Nexus Repository Best Practices: Cleanup Policies, Part 2

In our last Best Practices post (which you can read here) we talked a little about cleanup policies. The operative word there is “little” – there’s a lot more to say.

This one may be obvious, but a best practice is to store build artifacts and binaries inside Nexus Repository. Development is messy, relentless, and complicated. Having a central place to store build artifacts is a major step towards DevSecOps. There are lots of repositories you can use for this purpose…but we’re biased, so we say Nexus Repository is best.

Another best practice is to store your SBOMs inside Nexus Repository, also. In fact, it’s generally wise to treat your SBOMs like build artifacts. Why? SBOMs are a point-in-time accounting of your app’s contents, in much the same way a manifest or lock file is a point-in-time declaration. They’re a build artifact in all but name.

But doing these things make controlling your blob storage even trickier.
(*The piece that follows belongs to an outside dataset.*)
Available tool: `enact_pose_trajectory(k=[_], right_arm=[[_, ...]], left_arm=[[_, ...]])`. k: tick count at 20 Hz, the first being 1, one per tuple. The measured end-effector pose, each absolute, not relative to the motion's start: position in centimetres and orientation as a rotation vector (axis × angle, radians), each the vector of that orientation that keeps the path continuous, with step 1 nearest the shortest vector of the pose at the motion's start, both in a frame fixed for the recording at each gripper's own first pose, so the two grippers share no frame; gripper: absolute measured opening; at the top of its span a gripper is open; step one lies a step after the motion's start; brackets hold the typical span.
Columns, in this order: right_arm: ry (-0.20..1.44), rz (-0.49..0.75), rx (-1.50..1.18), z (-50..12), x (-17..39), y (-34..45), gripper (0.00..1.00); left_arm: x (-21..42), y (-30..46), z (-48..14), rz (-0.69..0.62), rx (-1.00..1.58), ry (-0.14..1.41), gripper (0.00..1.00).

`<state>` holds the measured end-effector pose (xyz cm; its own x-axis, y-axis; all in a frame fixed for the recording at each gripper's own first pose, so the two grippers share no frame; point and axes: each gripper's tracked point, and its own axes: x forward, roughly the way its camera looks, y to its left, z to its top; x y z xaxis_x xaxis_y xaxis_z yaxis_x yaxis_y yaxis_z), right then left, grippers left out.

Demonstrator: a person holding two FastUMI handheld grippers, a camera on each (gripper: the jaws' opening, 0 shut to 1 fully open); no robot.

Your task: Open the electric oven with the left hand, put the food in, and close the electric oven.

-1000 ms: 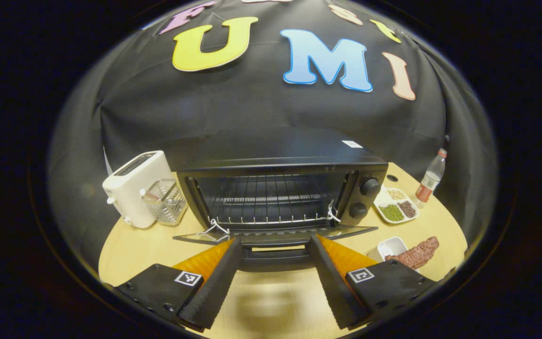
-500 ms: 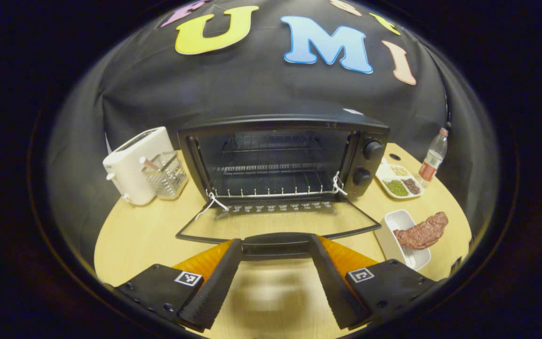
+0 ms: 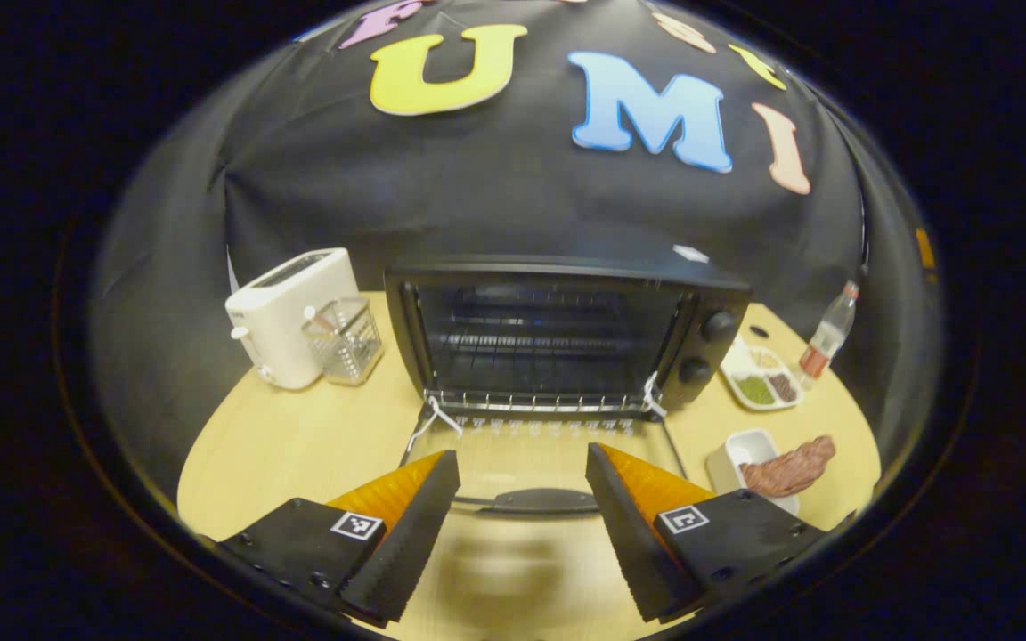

Build artifacts are naturally bulky. And though SBOMs are more lightweight, they’ll pile up fast, especially if you’re generating SBOMs with every build (and you should be).

So how do you use cleanup policies to address this? There’s no simple, one-sentence answer here, but we can offer some advice.

  • Snapshots pile up fast, and you typically only need n-1 or n-2 versions. Find the build cadence of your snapshots and set the cleanup policy for slightly longer than that.
  • SBOMs for snapshots, development, or test builds are low-importance. Again, set the cleanup policy for slightly longer than the build cadence.
  • Release candidates are different. You need the ability to rollback to n-2, n-3 or farther. Find the build cadence of your release candidates, quadruple it, and set the cleanup policy for slightly longer than that. Don’t try to fine-tune that cleanup policy until you’re confident you can rollback.
  • SBOMs for release candidates are important. Again, they’re a point-in-time accounting of your app’s contents. Default to keeping release candidate SBOMs for a long time. Consider moving them to cold storage rather than deleting them.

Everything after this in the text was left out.